- **GOAL OF THE EXERCISE**: Give back each line of the material that contains the word "instances".

——————————

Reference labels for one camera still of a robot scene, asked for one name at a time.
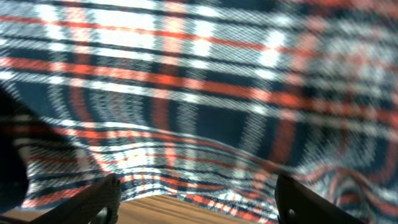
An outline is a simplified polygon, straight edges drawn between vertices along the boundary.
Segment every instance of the black plastic piece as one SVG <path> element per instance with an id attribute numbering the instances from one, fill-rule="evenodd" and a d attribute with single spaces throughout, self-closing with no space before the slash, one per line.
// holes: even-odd
<path id="1" fill-rule="evenodd" d="M 4 90 L 0 89 L 0 116 L 10 118 L 3 126 L 13 124 L 12 117 L 20 110 Z M 0 214 L 19 206 L 25 199 L 29 181 L 26 165 L 14 145 L 14 136 L 4 133 L 0 126 Z"/>
<path id="2" fill-rule="evenodd" d="M 110 174 L 31 222 L 0 217 L 0 223 L 115 224 L 118 220 L 120 195 L 120 181 L 115 174 Z"/>
<path id="3" fill-rule="evenodd" d="M 275 199 L 280 224 L 364 224 L 285 175 L 278 177 Z"/>

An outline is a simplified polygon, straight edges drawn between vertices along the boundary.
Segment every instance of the plaid fabric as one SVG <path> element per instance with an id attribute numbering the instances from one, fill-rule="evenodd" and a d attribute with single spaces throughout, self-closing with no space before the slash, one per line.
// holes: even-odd
<path id="1" fill-rule="evenodd" d="M 277 223 L 288 173 L 398 222 L 396 0 L 0 0 L 0 117 L 29 152 L 22 208 L 107 173 Z"/>

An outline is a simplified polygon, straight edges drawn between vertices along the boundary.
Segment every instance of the tartan cloth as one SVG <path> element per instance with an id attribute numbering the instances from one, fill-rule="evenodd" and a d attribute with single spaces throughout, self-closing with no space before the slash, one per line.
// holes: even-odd
<path id="1" fill-rule="evenodd" d="M 106 174 L 277 223 L 286 173 L 398 222 L 395 0 L 0 0 L 1 131 L 28 153 L 22 208 Z"/>

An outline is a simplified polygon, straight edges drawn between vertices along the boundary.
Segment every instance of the wooden surface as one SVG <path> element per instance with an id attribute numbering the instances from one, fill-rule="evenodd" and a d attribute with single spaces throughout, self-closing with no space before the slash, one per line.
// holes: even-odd
<path id="1" fill-rule="evenodd" d="M 22 212 L 12 210 L 4 214 L 7 217 L 30 221 L 42 212 Z M 248 223 L 209 211 L 196 205 L 168 196 L 155 196 L 124 202 L 119 208 L 118 224 L 155 224 L 155 223 Z"/>

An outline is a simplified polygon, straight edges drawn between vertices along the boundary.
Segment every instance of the white stripe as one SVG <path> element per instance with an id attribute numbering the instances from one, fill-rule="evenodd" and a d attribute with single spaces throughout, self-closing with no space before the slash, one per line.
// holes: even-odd
<path id="1" fill-rule="evenodd" d="M 228 168 L 224 168 L 224 169 L 217 169 L 217 171 L 224 176 L 227 176 L 227 178 L 218 176 L 218 175 L 213 175 L 211 173 L 206 173 L 206 171 L 208 171 L 208 169 L 205 168 L 205 166 L 201 166 L 198 165 L 194 171 L 189 171 L 189 170 L 185 170 L 183 172 L 180 173 L 181 178 L 188 178 L 190 180 L 193 181 L 201 181 L 203 179 L 206 179 L 207 182 L 212 183 L 212 184 L 225 184 L 227 185 L 231 180 L 233 180 L 233 176 L 229 175 L 230 172 L 228 170 Z M 159 176 L 164 174 L 164 170 L 163 169 L 156 169 L 156 168 L 149 168 L 149 167 L 128 167 L 125 169 L 118 169 L 114 170 L 113 172 L 117 173 L 117 174 L 131 174 L 131 175 L 136 175 L 135 179 L 141 179 L 142 176 L 140 175 L 140 173 L 142 172 L 151 172 L 155 174 L 155 179 L 159 179 Z M 51 185 L 52 187 L 60 187 L 63 186 L 65 184 L 73 184 L 75 182 L 78 181 L 82 181 L 82 180 L 90 180 L 90 179 L 94 179 L 94 178 L 98 178 L 98 177 L 102 177 L 103 173 L 102 172 L 98 172 L 96 174 L 88 174 L 87 176 L 74 176 L 74 177 L 60 177 L 60 178 L 54 178 L 54 179 L 50 179 L 50 180 L 43 180 L 43 181 L 37 181 L 37 180 L 32 180 L 29 188 L 31 189 L 29 191 L 30 194 L 35 193 L 35 192 L 39 192 L 40 189 L 42 188 L 42 186 L 47 186 L 47 185 Z M 144 175 L 145 179 L 152 179 L 151 175 Z M 249 190 L 252 185 L 251 182 L 248 182 L 246 180 L 235 180 L 234 182 L 234 187 L 236 187 L 239 190 Z M 261 189 L 262 191 L 268 191 L 271 192 L 273 191 L 272 188 L 268 187 L 267 185 L 264 185 L 263 188 Z"/>
<path id="2" fill-rule="evenodd" d="M 89 88 L 93 90 L 102 90 L 102 91 L 113 91 L 118 93 L 126 93 L 133 95 L 142 95 L 154 97 L 152 93 L 155 89 L 146 88 L 141 86 L 129 86 L 122 85 L 110 82 L 99 82 L 99 81 L 91 81 L 91 80 L 83 80 L 79 78 L 63 78 L 63 83 L 52 83 L 51 78 L 46 75 L 38 75 L 33 73 L 16 73 L 17 75 L 13 76 L 11 80 L 19 81 L 19 82 L 31 82 L 31 83 L 45 83 L 45 84 L 53 84 L 53 85 L 67 85 L 67 86 L 78 86 L 83 88 Z M 8 78 L 2 78 L 0 74 L 0 80 L 9 80 Z M 169 91 L 170 94 L 158 96 L 159 98 L 164 98 L 168 100 L 175 100 L 187 103 L 198 103 L 201 105 L 214 106 L 217 108 L 225 108 L 229 110 L 237 110 L 244 112 L 253 112 L 258 113 L 258 110 L 253 110 L 253 108 L 263 107 L 262 113 L 264 116 L 276 117 L 280 116 L 280 109 L 271 108 L 270 106 L 262 106 L 257 105 L 255 103 L 245 103 L 237 100 L 230 100 L 226 98 L 218 98 L 215 96 L 205 96 L 205 95 L 194 95 L 192 93 L 182 93 L 178 91 Z M 200 98 L 200 101 L 197 102 L 189 102 L 187 98 L 189 96 L 194 95 L 197 98 Z M 390 141 L 398 141 L 398 133 L 396 133 L 391 128 L 382 128 L 374 123 L 369 122 L 358 122 L 353 119 L 347 118 L 334 118 L 331 116 L 325 115 L 317 115 L 304 113 L 303 111 L 291 110 L 290 111 L 294 116 L 289 116 L 284 119 L 289 119 L 296 122 L 308 122 L 311 124 L 315 124 L 318 126 L 326 126 L 331 128 L 341 128 L 341 124 L 344 124 L 347 129 L 350 131 L 355 131 L 358 133 L 364 133 L 369 136 L 375 136 L 380 138 L 385 138 Z"/>
<path id="3" fill-rule="evenodd" d="M 182 13 L 192 14 L 204 17 L 219 17 L 228 21 L 252 23 L 260 26 L 277 26 L 285 28 L 305 28 L 307 27 L 307 21 L 312 18 L 306 17 L 303 19 L 301 16 L 295 16 L 292 14 L 277 13 L 264 13 L 258 11 L 242 10 L 242 9 L 226 9 L 222 7 L 208 7 L 199 4 L 182 4 L 182 3 L 170 3 L 166 7 L 164 2 L 151 1 L 151 0 L 134 0 L 134 1 L 123 1 L 123 0 L 84 0 L 82 2 L 89 2 L 93 4 L 104 4 L 112 6 L 132 7 L 138 9 L 158 10 L 167 12 L 182 12 L 180 9 L 185 9 Z M 5 4 L 7 1 L 0 1 L 0 4 Z M 360 37 L 372 36 L 375 32 L 375 28 L 371 24 L 360 23 L 359 21 L 352 22 L 350 20 L 338 19 L 335 21 L 328 20 L 325 22 L 328 24 L 328 30 L 331 33 L 342 33 L 348 35 L 358 35 Z M 398 44 L 396 35 L 388 29 L 378 27 L 377 37 L 379 40 L 385 40 L 391 43 Z"/>
<path id="4" fill-rule="evenodd" d="M 207 30 L 206 36 L 211 37 L 213 35 L 213 31 L 215 26 L 213 23 L 204 22 L 204 21 L 195 21 L 193 32 L 195 34 L 199 34 L 202 31 L 199 30 Z M 193 41 L 191 50 L 196 54 L 209 56 L 211 51 L 211 42 L 201 42 L 200 40 Z M 204 82 L 198 82 L 197 80 L 205 80 L 207 71 L 205 69 L 208 68 L 209 63 L 203 60 L 191 60 L 191 64 L 194 64 L 190 69 L 186 71 L 186 77 L 190 79 L 190 81 L 184 81 L 183 85 L 187 88 L 189 93 L 199 93 L 197 89 L 202 89 Z M 180 132 L 182 133 L 190 133 L 195 134 L 197 131 L 197 115 L 198 115 L 198 107 L 197 101 L 199 100 L 197 97 L 192 95 L 189 99 L 189 102 L 192 103 L 179 103 L 177 107 L 177 121 L 179 124 Z M 185 161 L 185 165 L 191 167 L 192 161 Z"/>
<path id="5" fill-rule="evenodd" d="M 276 51 L 276 48 L 284 45 L 286 36 L 284 33 L 279 32 L 278 30 L 270 30 L 264 33 L 266 33 L 266 38 L 264 41 L 265 45 L 270 46 L 271 49 L 261 52 L 259 60 L 263 61 L 263 63 L 267 64 L 269 67 L 276 68 L 279 66 L 280 57 L 282 56 L 282 54 Z M 261 70 L 257 74 L 262 79 L 259 79 L 258 82 L 254 83 L 254 87 L 261 88 L 263 90 L 270 90 L 270 82 L 266 78 L 275 77 L 271 76 L 270 73 L 266 73 Z M 253 91 L 252 95 L 253 97 L 257 97 L 258 93 Z M 266 126 L 266 116 L 261 115 L 266 112 L 264 111 L 263 107 L 257 105 L 253 108 L 253 110 L 260 113 L 251 113 L 247 116 L 246 122 L 244 124 L 240 148 L 256 154 L 257 150 L 259 150 L 259 146 L 261 145 L 261 139 L 266 134 L 264 132 Z"/>
<path id="6" fill-rule="evenodd" d="M 40 141 L 40 140 L 37 141 L 36 139 L 16 139 L 17 147 L 21 144 L 27 144 L 27 143 L 29 143 L 29 144 L 39 143 L 42 145 L 41 147 L 29 146 L 29 149 L 32 151 L 32 156 L 45 156 L 45 157 L 51 157 L 51 158 L 64 158 L 64 159 L 65 159 L 65 156 L 68 156 L 68 158 L 70 158 L 70 159 L 75 158 L 74 154 L 65 155 L 65 154 L 68 154 L 69 152 L 59 153 L 57 151 L 52 151 L 52 150 L 46 149 L 45 147 L 48 146 L 48 144 L 47 144 L 48 141 Z M 201 156 L 203 156 L 204 158 L 209 158 L 209 157 L 214 156 L 213 153 L 217 153 L 217 157 L 218 157 L 218 159 L 221 159 L 221 161 L 222 160 L 224 160 L 224 161 L 235 160 L 235 159 L 233 159 L 233 157 L 231 157 L 231 154 L 228 152 L 220 151 L 220 150 L 213 149 L 213 148 L 206 147 L 206 146 L 196 146 L 196 145 L 178 144 L 178 143 L 175 143 L 174 145 L 175 145 L 175 147 L 178 147 L 177 151 L 184 150 L 184 153 L 186 152 L 188 157 L 190 157 L 189 155 L 192 155 L 192 152 L 195 152 L 194 158 L 199 158 Z M 109 157 L 115 157 L 116 160 L 121 160 L 121 162 L 123 162 L 122 160 L 126 157 L 134 158 L 135 156 L 144 155 L 145 153 L 159 153 L 159 151 L 161 151 L 162 148 L 156 147 L 156 146 L 164 147 L 164 143 L 139 142 L 139 143 L 124 145 L 124 146 L 113 146 L 115 149 L 119 148 L 119 150 L 122 150 L 121 149 L 122 147 L 129 147 L 128 149 L 137 147 L 137 149 L 131 149 L 130 151 L 128 151 L 128 149 L 126 149 L 126 151 L 123 151 L 123 152 L 114 152 L 114 153 L 110 154 Z M 98 150 L 98 151 L 94 151 L 94 152 L 104 152 L 104 151 L 107 151 L 107 150 L 102 150 L 102 151 Z M 241 167 L 257 166 L 255 163 L 253 163 L 253 161 L 246 159 L 244 157 L 240 157 L 238 161 L 240 161 L 238 166 L 241 166 Z M 194 169 L 194 168 L 197 170 L 197 167 L 195 167 L 195 166 L 186 167 L 186 169 Z M 244 173 L 244 176 L 246 178 L 251 178 L 253 176 L 253 174 L 250 173 L 249 171 L 246 171 Z"/>
<path id="7" fill-rule="evenodd" d="M 215 30 L 216 24 L 213 22 L 205 21 L 194 21 L 195 23 L 195 35 L 201 37 L 212 37 L 213 31 Z M 194 55 L 202 57 L 210 57 L 212 43 L 208 40 L 194 40 L 192 52 Z"/>
<path id="8" fill-rule="evenodd" d="M 35 10 L 39 17 L 45 21 L 58 21 L 60 18 L 57 15 L 57 7 L 56 6 L 50 6 L 50 5 L 43 5 L 43 4 L 38 4 L 35 5 Z M 63 40 L 65 38 L 64 34 L 62 33 L 63 27 L 61 26 L 54 26 L 54 25 L 49 25 L 49 26 L 44 26 L 45 31 L 47 31 L 47 36 L 51 37 L 56 40 Z M 50 44 L 50 49 L 52 50 L 60 50 L 60 47 L 62 45 L 60 44 Z"/>
<path id="9" fill-rule="evenodd" d="M 79 53 L 78 49 L 73 48 L 73 45 L 68 45 L 68 44 L 60 44 L 60 45 L 64 45 L 63 47 L 58 46 L 60 49 L 62 49 L 62 52 Z M 9 41 L 7 43 L 7 46 L 13 48 L 46 50 L 47 43 L 41 41 L 34 41 L 34 40 L 21 40 L 21 41 Z M 383 100 L 391 99 L 391 93 L 388 90 L 384 89 L 384 87 L 390 85 L 390 83 L 386 83 L 384 80 L 377 79 L 376 77 L 374 77 L 374 79 L 369 79 L 369 77 L 364 79 L 364 81 L 366 82 L 373 82 L 372 85 L 366 83 L 362 84 L 362 83 L 345 82 L 338 80 L 333 80 L 331 82 L 323 78 L 308 78 L 308 77 L 303 77 L 305 79 L 304 82 L 297 83 L 290 79 L 286 80 L 283 78 L 282 75 L 279 75 L 278 73 L 272 72 L 267 69 L 255 69 L 255 68 L 242 67 L 237 65 L 230 65 L 227 63 L 217 63 L 217 62 L 202 61 L 202 60 L 187 59 L 187 58 L 179 58 L 178 60 L 176 60 L 175 57 L 168 57 L 168 56 L 163 56 L 162 58 L 165 58 L 165 60 L 161 60 L 160 57 L 156 57 L 154 54 L 137 53 L 127 50 L 106 49 L 101 47 L 90 47 L 89 51 L 92 52 L 94 55 L 100 55 L 106 57 L 122 57 L 122 58 L 137 59 L 137 60 L 148 60 L 159 63 L 166 62 L 172 65 L 177 65 L 173 62 L 179 61 L 183 66 L 188 66 L 193 68 L 196 67 L 203 68 L 203 66 L 205 66 L 206 69 L 212 70 L 214 72 L 223 72 L 231 75 L 251 77 L 260 80 L 270 80 L 270 81 L 277 80 L 280 82 L 287 82 L 293 85 L 309 86 L 309 87 L 319 88 L 322 90 L 338 91 L 341 93 L 352 91 L 357 95 L 360 94 L 364 96 L 371 96 L 372 98 L 379 98 Z"/>
<path id="10" fill-rule="evenodd" d="M 7 116 L 0 116 L 0 122 L 10 122 L 11 120 L 13 121 L 26 121 L 26 116 L 28 115 L 22 115 L 22 116 L 13 116 L 13 117 L 7 117 Z M 219 144 L 234 150 L 237 150 L 236 148 L 229 146 L 227 144 L 224 144 L 219 141 L 215 141 L 214 139 L 210 138 L 204 138 L 201 136 L 197 136 L 194 134 L 185 134 L 185 133 L 176 133 L 173 131 L 166 131 L 163 129 L 157 129 L 157 128 L 152 128 L 148 126 L 143 126 L 143 125 L 137 125 L 137 124 L 132 124 L 132 123 L 119 123 L 119 122 L 81 122 L 81 121 L 73 121 L 73 120 L 65 120 L 65 119 L 57 119 L 57 118 L 49 118 L 49 117 L 40 117 L 42 121 L 45 121 L 48 124 L 52 125 L 59 125 L 59 126 L 64 126 L 67 128 L 73 128 L 75 126 L 79 127 L 87 127 L 87 126 L 92 126 L 96 128 L 134 128 L 134 129 L 141 129 L 141 130 L 146 130 L 146 131 L 155 131 L 157 133 L 164 133 L 164 134 L 171 134 L 175 136 L 180 136 L 180 137 L 185 137 L 185 138 L 192 138 L 192 139 L 198 139 L 198 140 L 204 140 L 204 141 L 209 141 L 213 142 L 215 144 Z M 117 147 L 123 147 L 124 149 L 129 149 L 129 147 L 139 147 L 135 146 L 136 144 L 127 144 L 123 146 L 107 146 L 106 148 L 109 148 L 109 151 L 113 150 L 120 150 Z M 101 146 L 90 146 L 90 149 L 98 149 L 99 151 L 102 151 Z"/>
<path id="11" fill-rule="evenodd" d="M 146 189 L 150 189 L 151 188 L 151 184 L 147 184 L 147 185 L 145 185 L 145 187 L 146 187 Z M 171 189 L 168 189 L 167 187 L 165 187 L 163 185 L 159 186 L 159 187 L 165 189 L 164 193 L 167 193 L 167 192 L 171 191 Z M 227 187 L 226 187 L 226 190 L 219 190 L 218 192 L 219 193 L 223 193 L 225 191 L 227 191 Z M 130 188 L 130 189 L 127 189 L 126 191 L 124 191 L 123 193 L 124 193 L 124 195 L 128 196 L 128 195 L 131 195 L 131 194 L 136 194 L 136 192 L 137 191 L 134 190 L 134 188 Z M 198 192 L 196 192 L 196 191 L 182 191 L 181 190 L 181 191 L 178 191 L 178 192 L 179 192 L 179 194 L 178 194 L 179 197 L 184 197 L 185 194 L 198 195 Z M 207 196 L 212 197 L 212 198 L 215 197 L 214 192 L 212 192 L 212 191 L 211 192 L 200 192 L 200 195 L 207 195 Z M 137 198 L 136 197 L 129 197 L 126 200 L 133 200 L 133 199 L 137 199 Z M 247 200 L 245 197 L 242 197 L 240 201 L 235 200 L 235 201 L 232 201 L 232 202 L 237 204 L 239 207 L 245 208 L 245 209 L 248 209 L 248 210 L 252 209 L 253 206 L 258 206 L 260 208 L 263 208 L 263 210 L 267 210 L 267 212 L 268 212 L 267 208 L 270 206 L 268 202 L 259 202 L 258 200 Z"/>

——————————

- **TASK RESPONSE**:
Segment every instance of the black plastic piece as one SVG <path> element per instance with an id attribute numbering the instances from one, fill-rule="evenodd" and a d attribute with single spaces throughout, self-closing with no space before the slash, one per line.
Segment every instance of the plaid fabric as one SVG <path> element per instance with an id attribute numbering the instances from one, fill-rule="evenodd" and a d attribute with single spaces throughout, self-closing with no space before the slash, one per line.
Segment every instance of the tartan cloth as one SVG <path> element per instance with an id attribute numbering the instances from one, fill-rule="evenodd" and a d attribute with single spaces throughout, self-closing with no space before the slash, one per line.
Segment every instance of the wooden surface as one SVG <path> element per instance with an id attribute numbering the instances from one, fill-rule="evenodd" and a d attribute with single spaces throughout, self-closing with no space before the slash, one per line.
Segment every instance of the white stripe as one SVG <path> element per instance with an id attribute numbering the instances from one, fill-rule="evenodd" and a d attribute with single spaces throughout, self-closing with no space before the slash, one per line.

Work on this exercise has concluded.